# 67 GTO rear seat tag decode



## aarbear426761 (Jun 29, 2012)

I have a 67 gto that the cowl tag is missing. I have PHS papers on the car but i'm trying to get as much info about the car as I can. I found the rear seat tag still attached and was wondering if anyone knows how to decode the tag. It reads as follows: -213-1733
4207
25 B

The car is a HO motor car and has a ram air hood with rub marks as if it was a real ram air car but phs says no. thanks for any help!


----------



## geeteeohguy (Feb 2, 2008)

Don't have the books handy for the number decoding, but HO '67's did not have the Ram Air scoop. All the real Ram Air cars (and there were very few...I think 168?)) came with a 4.33 rear gear.


----------



## aarbear426761 (Jun 29, 2012)

I dont have the motor for the car either, but there is a ram air hood on it and it has rub marks from where it would have sealed against the hood. I still have to check the rear to see whats going on in there. thank you


----------



## pontiac (Mar 6, 2011)

buy replacement cowl tag and use PHS paperwork for proper tag info.


----------



## 68greengoat (Sep 15, 2005)

pontiac said:


> buy replacement cowl tag and use PHS paperwork for proper tag info.

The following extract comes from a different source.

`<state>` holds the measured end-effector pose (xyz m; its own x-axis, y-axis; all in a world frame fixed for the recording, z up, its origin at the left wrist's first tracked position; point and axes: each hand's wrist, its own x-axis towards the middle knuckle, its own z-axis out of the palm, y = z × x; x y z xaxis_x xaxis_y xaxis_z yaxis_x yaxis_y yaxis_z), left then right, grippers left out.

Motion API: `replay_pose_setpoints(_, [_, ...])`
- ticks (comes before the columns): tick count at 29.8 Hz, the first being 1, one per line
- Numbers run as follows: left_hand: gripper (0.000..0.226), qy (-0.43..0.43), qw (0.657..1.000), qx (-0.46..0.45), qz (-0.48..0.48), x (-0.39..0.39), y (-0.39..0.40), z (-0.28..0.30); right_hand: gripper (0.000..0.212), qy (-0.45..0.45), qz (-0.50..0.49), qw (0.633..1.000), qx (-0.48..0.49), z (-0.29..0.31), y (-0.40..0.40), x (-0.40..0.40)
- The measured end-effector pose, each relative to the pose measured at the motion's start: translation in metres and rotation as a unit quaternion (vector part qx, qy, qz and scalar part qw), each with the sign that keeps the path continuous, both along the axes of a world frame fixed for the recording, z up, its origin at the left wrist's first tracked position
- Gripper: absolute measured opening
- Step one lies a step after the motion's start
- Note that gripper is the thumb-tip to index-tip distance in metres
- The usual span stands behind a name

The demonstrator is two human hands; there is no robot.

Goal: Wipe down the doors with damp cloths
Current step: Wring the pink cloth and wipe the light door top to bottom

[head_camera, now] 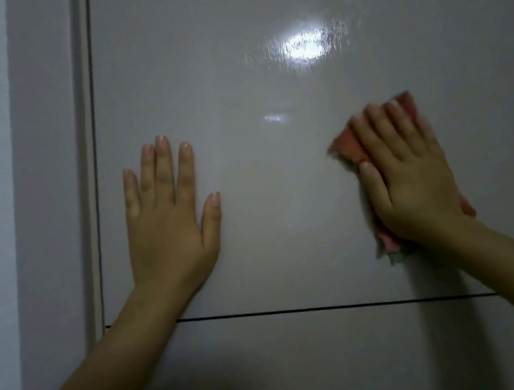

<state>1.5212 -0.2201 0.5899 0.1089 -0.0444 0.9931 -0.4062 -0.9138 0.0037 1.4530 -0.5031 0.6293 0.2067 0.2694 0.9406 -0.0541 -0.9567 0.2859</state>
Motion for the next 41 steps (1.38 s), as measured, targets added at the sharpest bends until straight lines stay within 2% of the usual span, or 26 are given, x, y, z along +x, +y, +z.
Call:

I've always wondered the legality of replacement tags. Is it legal in all 50 states as long as the info comes from PHS and nothing is changed to deceive? Or, does it depend on the state?


----------



## chuckha62 (Apr 5, 2010)

68greengoat said:


> I've always wondered the legality of replacement tags. Is it legal in all 50 states as long as the info comes from PHS and nothing is changed to deceive? Or, does it depend on the state?


Since you're talking Cowl Tag and not VIN tag, it's more than likely "legal". Not necessarily ethical, but legal. I'd even go further and say that you could put any option you want on the Cowl Tag, "legally". Again, not ethical, but...


----------